→ Problem requirements
Copy exactly the lines from the first line of the records below through the line containing "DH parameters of", including both, and nothing else.

******************************

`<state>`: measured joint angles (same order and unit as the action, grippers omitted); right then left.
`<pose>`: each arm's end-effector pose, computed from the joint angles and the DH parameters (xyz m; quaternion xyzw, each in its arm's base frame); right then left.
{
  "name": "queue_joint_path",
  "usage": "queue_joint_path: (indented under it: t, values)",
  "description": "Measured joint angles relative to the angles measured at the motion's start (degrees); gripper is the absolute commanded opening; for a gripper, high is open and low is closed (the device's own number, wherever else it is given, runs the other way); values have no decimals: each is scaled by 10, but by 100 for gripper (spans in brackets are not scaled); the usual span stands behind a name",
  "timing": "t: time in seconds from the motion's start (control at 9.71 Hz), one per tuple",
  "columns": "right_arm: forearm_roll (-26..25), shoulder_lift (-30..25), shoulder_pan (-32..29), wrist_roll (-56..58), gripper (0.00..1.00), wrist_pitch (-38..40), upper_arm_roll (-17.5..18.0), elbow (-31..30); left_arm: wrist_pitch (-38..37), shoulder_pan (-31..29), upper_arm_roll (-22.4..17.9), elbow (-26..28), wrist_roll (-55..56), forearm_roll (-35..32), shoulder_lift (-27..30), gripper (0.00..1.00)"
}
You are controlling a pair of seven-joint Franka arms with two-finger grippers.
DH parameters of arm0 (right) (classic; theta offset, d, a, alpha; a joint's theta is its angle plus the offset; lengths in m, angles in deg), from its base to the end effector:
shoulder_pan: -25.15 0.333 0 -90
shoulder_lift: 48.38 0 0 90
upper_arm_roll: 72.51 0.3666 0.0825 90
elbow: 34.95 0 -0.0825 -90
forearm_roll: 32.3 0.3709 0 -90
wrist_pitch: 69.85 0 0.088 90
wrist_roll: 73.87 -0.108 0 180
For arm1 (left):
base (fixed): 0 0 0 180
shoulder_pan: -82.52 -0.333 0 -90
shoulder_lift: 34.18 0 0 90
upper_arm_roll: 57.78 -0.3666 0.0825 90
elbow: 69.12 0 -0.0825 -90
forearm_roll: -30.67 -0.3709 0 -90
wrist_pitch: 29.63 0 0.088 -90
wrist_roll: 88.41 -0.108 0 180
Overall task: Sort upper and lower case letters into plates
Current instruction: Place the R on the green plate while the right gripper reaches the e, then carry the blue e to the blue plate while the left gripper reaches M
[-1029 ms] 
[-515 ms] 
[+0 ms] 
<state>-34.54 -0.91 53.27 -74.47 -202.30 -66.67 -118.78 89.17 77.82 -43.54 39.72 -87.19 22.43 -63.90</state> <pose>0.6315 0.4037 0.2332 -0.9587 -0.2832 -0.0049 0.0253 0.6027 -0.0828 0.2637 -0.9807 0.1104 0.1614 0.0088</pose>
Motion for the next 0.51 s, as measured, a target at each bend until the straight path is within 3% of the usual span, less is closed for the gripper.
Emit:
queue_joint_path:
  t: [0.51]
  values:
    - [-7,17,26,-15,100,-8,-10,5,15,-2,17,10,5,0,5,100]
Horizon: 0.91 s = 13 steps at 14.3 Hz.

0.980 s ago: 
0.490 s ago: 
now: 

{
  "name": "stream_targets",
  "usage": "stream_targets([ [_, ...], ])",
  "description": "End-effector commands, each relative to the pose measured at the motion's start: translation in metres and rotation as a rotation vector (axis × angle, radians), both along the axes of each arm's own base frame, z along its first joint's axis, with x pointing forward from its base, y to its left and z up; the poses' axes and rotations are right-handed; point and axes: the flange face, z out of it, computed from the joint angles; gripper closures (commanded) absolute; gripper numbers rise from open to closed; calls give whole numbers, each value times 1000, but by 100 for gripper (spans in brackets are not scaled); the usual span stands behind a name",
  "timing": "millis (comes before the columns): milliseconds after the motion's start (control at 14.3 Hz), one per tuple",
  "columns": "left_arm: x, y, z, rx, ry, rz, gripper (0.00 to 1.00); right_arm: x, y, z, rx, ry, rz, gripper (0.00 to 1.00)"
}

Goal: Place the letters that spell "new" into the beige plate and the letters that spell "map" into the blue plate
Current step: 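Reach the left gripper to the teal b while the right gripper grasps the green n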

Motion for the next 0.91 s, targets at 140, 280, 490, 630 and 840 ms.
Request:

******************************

→ Response box
`<state>`: measured joint angles (same order and unit as the action, grippers omitted); right then left.
`<pose>`: each arm's end-effector pose, computed from the joint angles and the DH parameters (xyz m; quaternion xyzw, each in its arm's base frame); right then left.
{
  "name": "queue_joint_path",
  "usage": "queue_joint_path: (indented under it: t, values)",
  "description": "Measured joint angles relative to the angles measured at the motion's start (degrees); gripper is the absolute commanded opening; for a gripper, high is open and low is closed (the device's own number, wherever else it is given, runs the other way); values have no decimals: each is scaled by 10, but by 100 for gripper (spans in brackets are not scaled); the usual span stands behind a name",
  "timing": "t: time in seconds from the motion's start (control at 9.71 Hz), one per tuple",
  "columns": "right_arm: forearm_roll (-26..25), shoulder_lift (-30..25), shoulder_pan (-32..29), wrist_roll (-56..58), gripper (0.00..1.00), wrist_pitch (-38..40), upper_arm_roll (-17.5..18.0), elbow (-31..30); left_arm: wrist_pitch (-38..37), shoulder_pan (-31..29), upper_arm_roll (-22.4..17.9), elbow (-26..28), wrist_roll (-55..56), forearm_roll (-35..32), shoulder_lift (-27..30), gripper (0.00..1.00)"
}
You are controlling a pair of seven-joint Franka arms with two-finger grippers.
DH parameters of arm0 (right) (classic; theta offset, d, a, alpha; a joint's theta is its angle plus the offset; lengths in m, angles in deg), from its base to the end effector:

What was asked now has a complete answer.